И Конфетка, снова ставшая кроткой, отпустила пучок листьев и затрусила в направлении голоса, всем видом показывая: “Видишь, какая я послушная”.
— Тебе больше не следует садиться на такую исполнительную лошадь. Лучше привыкай к Венере.
Эдит была близка к истерике. Я его ненавижу, думала я. Он садист. Ему нравится причинять ей боль. Он, казалось, понял мои чувства, потому что сказал:
— Я и вам подберу более подходящую лошадь, миссис Верлен, что бы вы там ни говорили. Скоро убедитесь, что Милашка будет выкидывать такие же трюки и с вами. Ее испортили дети.
Утренняя радость померкла, и я даже вздохнула с облегчением, когда показался Ловат-Стейси.
Странно, но враждебность к Нэйпиру Стейси заставила меня вновь обратить внимание на свою внешность, к которой я не проявляла почти никакого интереса с самой смерти Пьетро. Я обнаружила вдруг, что меня волнует, как я выгляжу в глазах этого человека. Женщиной не первой молодости, вдовой с жизненным опытом? Я высокая, стройная, с несколько бледным, но здоровым цветом лица, который Пьетро однажды сравнил с цветком магнолии. Это сравнение так понравилось мне, что я сохранила его в памяти. У меня прямой, чуть-чуть вздернутый дерзкий носик, большие темные глаза, становившиеся почти черными, когда я сильно злилась или была взволнована музыкой, и густые прямые каштановые волосы. Конечно, не красавица, но и не лишена явной привлекательности. А правильно выбранная одежда хорошо подобранных цветов вообще творили со мной чудеса. Как сказала однажды Эсси Элджин, я “расплачивалась за свою любовь к нарядам”.

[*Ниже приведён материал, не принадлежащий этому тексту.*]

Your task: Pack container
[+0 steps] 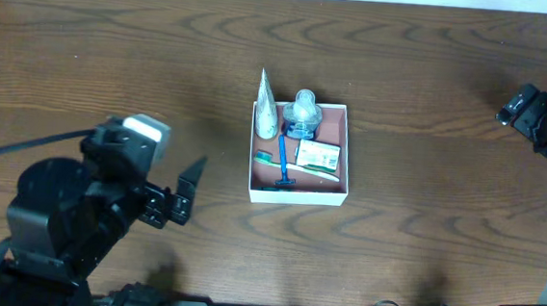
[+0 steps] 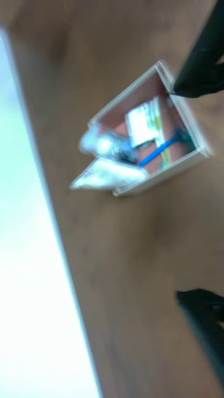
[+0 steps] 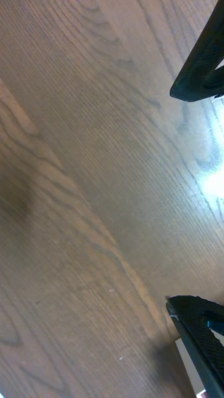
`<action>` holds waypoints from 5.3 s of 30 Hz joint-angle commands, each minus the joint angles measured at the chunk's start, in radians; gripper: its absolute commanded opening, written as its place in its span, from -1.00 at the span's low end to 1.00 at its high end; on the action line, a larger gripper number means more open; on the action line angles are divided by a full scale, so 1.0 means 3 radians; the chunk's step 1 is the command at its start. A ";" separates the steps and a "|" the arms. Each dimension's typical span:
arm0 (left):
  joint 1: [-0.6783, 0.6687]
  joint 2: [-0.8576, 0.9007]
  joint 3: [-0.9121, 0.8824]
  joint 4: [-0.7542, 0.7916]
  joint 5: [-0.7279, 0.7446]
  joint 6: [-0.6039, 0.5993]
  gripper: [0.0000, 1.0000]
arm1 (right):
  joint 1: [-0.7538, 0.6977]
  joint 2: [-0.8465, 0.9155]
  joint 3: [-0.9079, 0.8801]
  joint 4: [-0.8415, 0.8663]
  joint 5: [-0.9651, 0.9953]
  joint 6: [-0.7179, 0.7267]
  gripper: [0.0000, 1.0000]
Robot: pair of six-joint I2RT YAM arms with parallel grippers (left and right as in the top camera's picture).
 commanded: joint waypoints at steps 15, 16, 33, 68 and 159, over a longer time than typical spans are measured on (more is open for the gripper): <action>0.0662 -0.1802 -0.3039 0.2927 0.0271 0.0134 0.96 | -0.0018 -0.0033 0.0043 -0.0005 0.0001 0.0024 0.98; 0.0664 -0.1863 -0.3166 0.3040 0.0272 0.0132 0.96 | -0.0018 -0.0033 0.0043 -0.0005 0.0001 0.0024 0.99; 0.0670 -0.2405 -0.3972 0.3011 0.0331 0.0150 0.96 | -0.0019 -0.0033 0.0043 -0.0005 0.0001 0.0024 0.99; 0.0825 -0.2445 -0.4108 0.2804 0.0319 0.0132 0.96 | -0.0019 -0.0033 0.0043 -0.0005 0.0001 0.0024 0.98; 0.0825 -0.2445 -0.4108 0.2804 0.0320 0.0132 0.96 | 0.1171 -0.4999 -0.5104 0.3508 -0.0657 -0.1553 0.99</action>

Я размышляла об этом, разглаживая на себе палевое платье (одного из цветов, больше всего шедших мне) и надевая серое пальто. Я собиралась на прогулку. Предстояло обдумать еще очень многое.
Во-первых, мое положение здесь. Я больше не играла для сэра Вильяма, да и к гостям меня не приглашали. Занятия с девочками не отнимали много времени. Мне бы не хотелось, чтобы кто-нибудь решил, что я даром получаю жалованье. Миссис Линкрофт, правда, сказала, что сэр Вильям хотел пригласить меня поиграть ему, нос самого моего приезда чувствует себя неважно, а вот когда ему станет получше, то и я буду больше загружена.
Я не хотела слишком много думать о Нэйпире Стейси. Я сказала себе, что этот объект малоприятен, но меня очень интересовали его взаимоотношения с Эдит. А вот о Роме я думала непрестанно. Очень хотелось побольше и почаще расспрашивать окружающих, но я боялась вызвать слишком много подозрений. Даже сейчас опасалась, что мой интерес к ней слишком заметен.
Именно мысли о ней привели меня в тот день к развалинам. Я бродила вокруг, и мои воспоминания были настолько живыми, что казалось, что вот-вот она появится. Место было пустынным. Я подумала, что, конечно, открытия Ромы имели гораздо меньшее значение, чем некоторые другие открытия в стране, и после первых восторгов мало кто приходил сюда полюбоваться ими. Я смотрела на ванны и гипокосты[7], в которых эти ванны подогревались, и слышала голос Ромы и гордость, которая в нем звучала, когда она показывала все эти редкости.
— Рома, — шептала я — где ты, Рома?
Я так ясно представляла себе ее горящие глаза, взволнованно дышащую грудь.